• Exercise details: Look below for the line with "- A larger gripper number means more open" and the line with "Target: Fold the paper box"; repeat exactly those two lines and all lines between them, but no pictures.
(Listed entries Opens)
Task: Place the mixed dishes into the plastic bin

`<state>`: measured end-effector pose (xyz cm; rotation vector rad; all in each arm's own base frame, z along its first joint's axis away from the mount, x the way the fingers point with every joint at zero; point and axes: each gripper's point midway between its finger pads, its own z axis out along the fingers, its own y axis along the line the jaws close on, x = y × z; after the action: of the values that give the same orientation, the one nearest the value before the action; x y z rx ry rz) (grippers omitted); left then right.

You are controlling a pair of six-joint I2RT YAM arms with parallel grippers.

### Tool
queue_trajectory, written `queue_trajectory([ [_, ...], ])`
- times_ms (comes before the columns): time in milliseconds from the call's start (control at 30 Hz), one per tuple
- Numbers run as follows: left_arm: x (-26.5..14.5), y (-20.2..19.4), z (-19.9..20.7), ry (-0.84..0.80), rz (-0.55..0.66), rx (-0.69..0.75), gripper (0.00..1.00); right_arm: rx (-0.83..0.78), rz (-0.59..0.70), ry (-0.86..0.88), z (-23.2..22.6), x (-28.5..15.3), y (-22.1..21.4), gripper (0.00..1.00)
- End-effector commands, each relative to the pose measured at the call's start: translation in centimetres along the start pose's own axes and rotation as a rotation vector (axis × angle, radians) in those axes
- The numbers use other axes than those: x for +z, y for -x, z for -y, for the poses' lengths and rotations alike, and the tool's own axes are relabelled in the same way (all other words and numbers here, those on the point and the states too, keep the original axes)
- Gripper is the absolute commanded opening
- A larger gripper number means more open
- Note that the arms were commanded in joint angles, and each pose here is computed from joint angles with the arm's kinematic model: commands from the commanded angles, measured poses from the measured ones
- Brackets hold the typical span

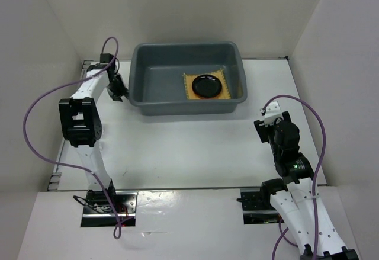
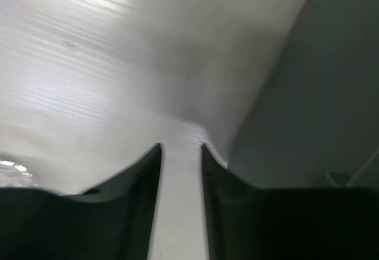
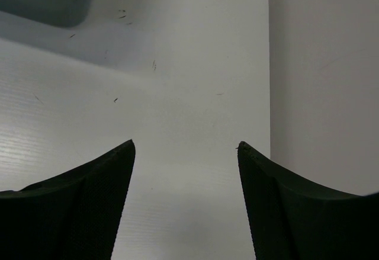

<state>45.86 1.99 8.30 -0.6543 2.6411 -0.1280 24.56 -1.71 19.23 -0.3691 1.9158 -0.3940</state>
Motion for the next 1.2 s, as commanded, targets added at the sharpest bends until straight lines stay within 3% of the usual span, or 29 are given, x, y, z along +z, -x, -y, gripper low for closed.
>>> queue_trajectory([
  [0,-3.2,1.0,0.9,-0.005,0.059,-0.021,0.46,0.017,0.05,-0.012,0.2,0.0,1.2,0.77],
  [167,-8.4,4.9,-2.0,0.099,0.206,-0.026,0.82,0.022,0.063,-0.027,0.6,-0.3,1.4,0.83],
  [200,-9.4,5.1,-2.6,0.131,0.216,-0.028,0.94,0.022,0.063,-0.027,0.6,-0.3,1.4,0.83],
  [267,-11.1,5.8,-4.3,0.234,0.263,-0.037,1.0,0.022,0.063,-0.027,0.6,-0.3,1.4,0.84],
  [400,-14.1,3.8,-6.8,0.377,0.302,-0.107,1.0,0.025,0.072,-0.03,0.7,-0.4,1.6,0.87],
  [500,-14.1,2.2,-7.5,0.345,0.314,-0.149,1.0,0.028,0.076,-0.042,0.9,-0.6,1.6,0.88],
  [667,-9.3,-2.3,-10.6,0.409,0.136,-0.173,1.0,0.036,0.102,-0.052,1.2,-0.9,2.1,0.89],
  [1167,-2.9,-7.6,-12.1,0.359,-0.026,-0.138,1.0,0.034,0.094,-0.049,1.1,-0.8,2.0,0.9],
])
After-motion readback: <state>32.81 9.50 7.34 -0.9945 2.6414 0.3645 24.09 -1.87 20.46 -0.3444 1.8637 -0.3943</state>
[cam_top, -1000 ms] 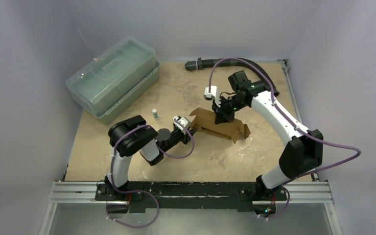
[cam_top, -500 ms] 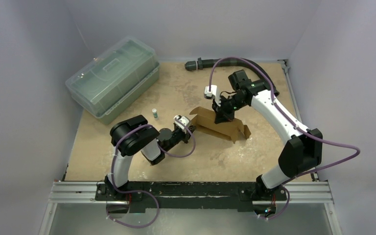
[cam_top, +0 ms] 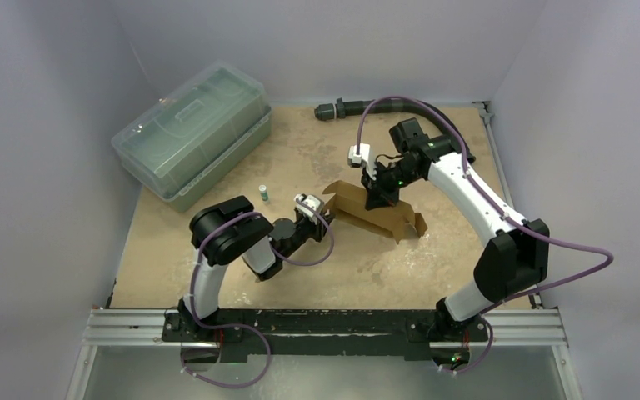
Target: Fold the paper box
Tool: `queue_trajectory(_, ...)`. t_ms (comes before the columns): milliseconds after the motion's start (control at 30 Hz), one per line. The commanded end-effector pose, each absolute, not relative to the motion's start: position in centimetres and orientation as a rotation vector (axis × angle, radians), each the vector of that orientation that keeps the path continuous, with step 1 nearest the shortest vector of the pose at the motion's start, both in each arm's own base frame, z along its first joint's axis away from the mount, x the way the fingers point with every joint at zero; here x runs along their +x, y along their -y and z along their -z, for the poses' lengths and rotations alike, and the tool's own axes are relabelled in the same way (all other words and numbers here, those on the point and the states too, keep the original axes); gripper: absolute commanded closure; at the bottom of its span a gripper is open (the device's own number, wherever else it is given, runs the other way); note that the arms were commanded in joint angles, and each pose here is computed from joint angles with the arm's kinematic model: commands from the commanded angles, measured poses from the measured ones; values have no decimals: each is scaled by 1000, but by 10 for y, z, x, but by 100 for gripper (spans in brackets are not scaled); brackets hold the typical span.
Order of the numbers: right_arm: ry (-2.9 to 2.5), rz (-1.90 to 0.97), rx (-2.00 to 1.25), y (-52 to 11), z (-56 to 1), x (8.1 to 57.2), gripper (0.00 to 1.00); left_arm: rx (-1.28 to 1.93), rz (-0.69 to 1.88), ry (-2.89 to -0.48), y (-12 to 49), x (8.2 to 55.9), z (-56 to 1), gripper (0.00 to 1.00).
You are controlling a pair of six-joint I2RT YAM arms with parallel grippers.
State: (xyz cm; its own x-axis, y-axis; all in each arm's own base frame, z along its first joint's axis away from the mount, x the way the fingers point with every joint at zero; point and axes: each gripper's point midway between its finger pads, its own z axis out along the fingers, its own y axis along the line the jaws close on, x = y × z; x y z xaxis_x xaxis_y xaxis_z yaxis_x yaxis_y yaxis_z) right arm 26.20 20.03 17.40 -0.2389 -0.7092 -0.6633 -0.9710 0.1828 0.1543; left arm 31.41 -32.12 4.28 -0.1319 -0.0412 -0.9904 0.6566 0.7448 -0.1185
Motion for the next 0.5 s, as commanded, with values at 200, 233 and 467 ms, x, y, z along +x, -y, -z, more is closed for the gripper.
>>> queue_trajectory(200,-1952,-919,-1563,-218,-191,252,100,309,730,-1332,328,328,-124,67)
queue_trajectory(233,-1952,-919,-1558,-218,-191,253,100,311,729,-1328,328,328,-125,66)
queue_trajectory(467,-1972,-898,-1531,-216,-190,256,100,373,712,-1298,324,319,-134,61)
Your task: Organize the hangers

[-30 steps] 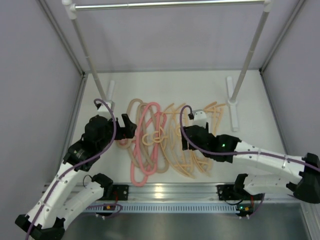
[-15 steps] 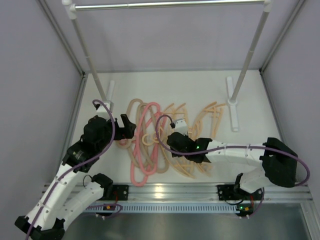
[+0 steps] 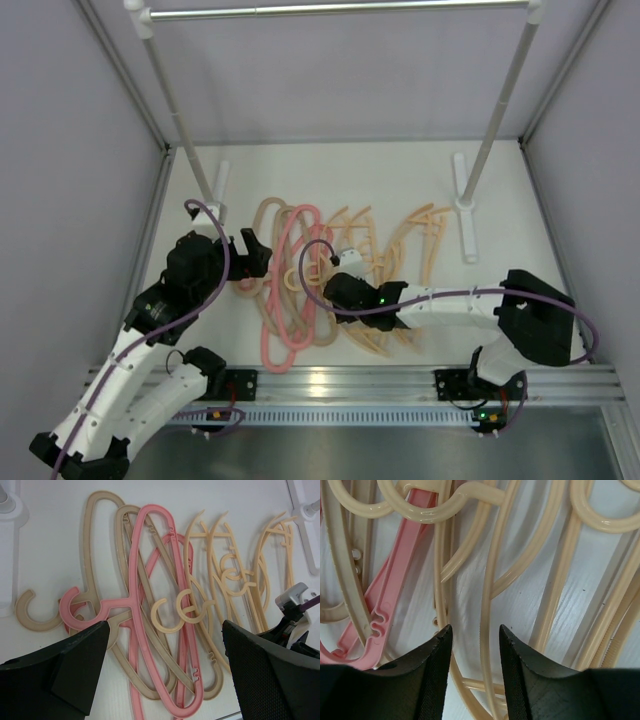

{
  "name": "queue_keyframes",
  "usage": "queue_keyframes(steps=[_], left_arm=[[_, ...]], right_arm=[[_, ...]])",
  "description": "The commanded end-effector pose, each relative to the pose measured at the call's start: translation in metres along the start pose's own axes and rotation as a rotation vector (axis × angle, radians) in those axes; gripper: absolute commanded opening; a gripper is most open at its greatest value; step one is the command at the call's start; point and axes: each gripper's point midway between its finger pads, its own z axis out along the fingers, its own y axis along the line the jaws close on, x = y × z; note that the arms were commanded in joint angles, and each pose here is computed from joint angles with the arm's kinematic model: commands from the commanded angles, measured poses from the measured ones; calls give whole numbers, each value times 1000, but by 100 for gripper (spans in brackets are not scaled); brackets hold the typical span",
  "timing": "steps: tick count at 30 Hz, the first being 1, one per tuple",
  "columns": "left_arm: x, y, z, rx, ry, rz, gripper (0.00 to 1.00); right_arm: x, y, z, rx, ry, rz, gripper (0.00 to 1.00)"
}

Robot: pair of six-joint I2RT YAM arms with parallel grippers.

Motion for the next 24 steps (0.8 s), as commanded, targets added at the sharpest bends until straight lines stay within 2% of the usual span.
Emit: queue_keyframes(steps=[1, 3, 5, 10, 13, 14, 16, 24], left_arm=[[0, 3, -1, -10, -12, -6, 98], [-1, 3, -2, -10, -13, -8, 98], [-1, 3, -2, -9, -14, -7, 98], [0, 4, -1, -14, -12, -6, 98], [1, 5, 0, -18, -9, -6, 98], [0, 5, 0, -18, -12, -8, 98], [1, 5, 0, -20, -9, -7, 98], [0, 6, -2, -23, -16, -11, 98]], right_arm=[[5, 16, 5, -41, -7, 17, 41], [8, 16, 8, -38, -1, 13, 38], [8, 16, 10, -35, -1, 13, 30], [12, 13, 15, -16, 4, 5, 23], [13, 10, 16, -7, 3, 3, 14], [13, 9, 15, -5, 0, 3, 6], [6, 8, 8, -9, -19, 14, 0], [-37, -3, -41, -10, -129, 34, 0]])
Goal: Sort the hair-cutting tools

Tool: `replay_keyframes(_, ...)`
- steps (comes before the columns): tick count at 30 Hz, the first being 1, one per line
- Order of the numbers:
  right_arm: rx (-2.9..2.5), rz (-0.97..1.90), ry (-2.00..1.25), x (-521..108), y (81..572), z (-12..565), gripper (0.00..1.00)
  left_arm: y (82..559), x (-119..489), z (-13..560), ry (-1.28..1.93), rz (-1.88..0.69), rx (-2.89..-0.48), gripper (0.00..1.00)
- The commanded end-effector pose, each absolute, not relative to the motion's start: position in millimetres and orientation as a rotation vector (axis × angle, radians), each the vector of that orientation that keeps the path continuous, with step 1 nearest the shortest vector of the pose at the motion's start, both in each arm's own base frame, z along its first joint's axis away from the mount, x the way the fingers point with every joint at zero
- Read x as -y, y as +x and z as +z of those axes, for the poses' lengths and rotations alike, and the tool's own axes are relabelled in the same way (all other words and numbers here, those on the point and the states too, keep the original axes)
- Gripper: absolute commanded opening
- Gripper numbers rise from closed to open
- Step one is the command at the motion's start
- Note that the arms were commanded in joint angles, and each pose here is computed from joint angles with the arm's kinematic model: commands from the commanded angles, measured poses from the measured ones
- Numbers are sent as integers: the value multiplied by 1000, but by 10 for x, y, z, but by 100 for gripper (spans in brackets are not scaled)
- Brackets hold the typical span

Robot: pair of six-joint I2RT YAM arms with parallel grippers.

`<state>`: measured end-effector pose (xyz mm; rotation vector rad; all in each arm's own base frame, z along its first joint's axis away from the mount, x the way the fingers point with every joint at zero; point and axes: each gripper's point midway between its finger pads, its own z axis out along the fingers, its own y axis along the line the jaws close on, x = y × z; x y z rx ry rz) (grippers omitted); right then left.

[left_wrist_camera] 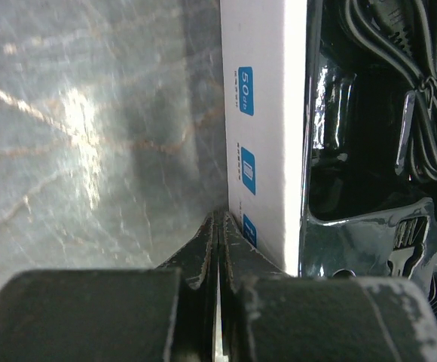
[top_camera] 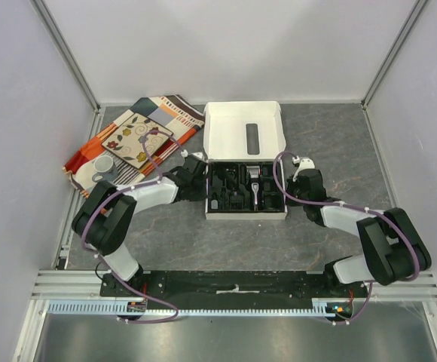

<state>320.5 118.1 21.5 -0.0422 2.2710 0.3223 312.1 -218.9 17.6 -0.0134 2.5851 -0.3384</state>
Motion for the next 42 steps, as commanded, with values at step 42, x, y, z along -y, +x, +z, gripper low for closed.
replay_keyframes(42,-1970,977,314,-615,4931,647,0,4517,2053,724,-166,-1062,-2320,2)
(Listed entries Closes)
• Solution for this exercise:
- A larger gripper number means more open
- Note that the arms were commanded in joint angles, and each pose here is computed from joint angles with the arm's kinematic model: commands from the commanded angles, measured poses from the measured ones
- Brackets hold the typical span


<state>45.86 1.99 8.30 -0.6543 2.6411 -0.1280 24.56 -1.71 19.23 -0.3691 1.9158 -0.3940</state>
Motion for the next 1.2 s, as commanded, targets added at the sharpest bends until straight lines stay within 3% of the usual span, or 29 are given, x, y, z along +z, -x, -y, gripper low for closed.
>>> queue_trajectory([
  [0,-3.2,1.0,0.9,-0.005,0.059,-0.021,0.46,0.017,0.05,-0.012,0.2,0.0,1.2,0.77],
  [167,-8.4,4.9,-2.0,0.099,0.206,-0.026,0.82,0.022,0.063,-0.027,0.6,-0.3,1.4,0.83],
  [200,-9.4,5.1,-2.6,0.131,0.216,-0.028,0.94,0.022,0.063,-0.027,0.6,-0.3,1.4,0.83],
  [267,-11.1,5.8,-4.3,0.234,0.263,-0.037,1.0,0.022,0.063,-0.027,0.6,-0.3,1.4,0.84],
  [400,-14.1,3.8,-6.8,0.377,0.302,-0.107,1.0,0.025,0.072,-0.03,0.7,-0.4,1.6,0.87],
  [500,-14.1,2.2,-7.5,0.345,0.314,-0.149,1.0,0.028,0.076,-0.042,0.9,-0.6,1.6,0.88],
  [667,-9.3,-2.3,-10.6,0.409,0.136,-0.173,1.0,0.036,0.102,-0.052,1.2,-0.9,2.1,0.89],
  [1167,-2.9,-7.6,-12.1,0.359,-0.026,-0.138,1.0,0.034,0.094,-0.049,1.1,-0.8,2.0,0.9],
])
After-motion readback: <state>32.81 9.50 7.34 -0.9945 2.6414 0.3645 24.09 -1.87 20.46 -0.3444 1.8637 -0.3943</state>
[cam_top, -1000 ms] 
[cam_top, -500 ms] 
[cam_top, +0 ms] 
Target: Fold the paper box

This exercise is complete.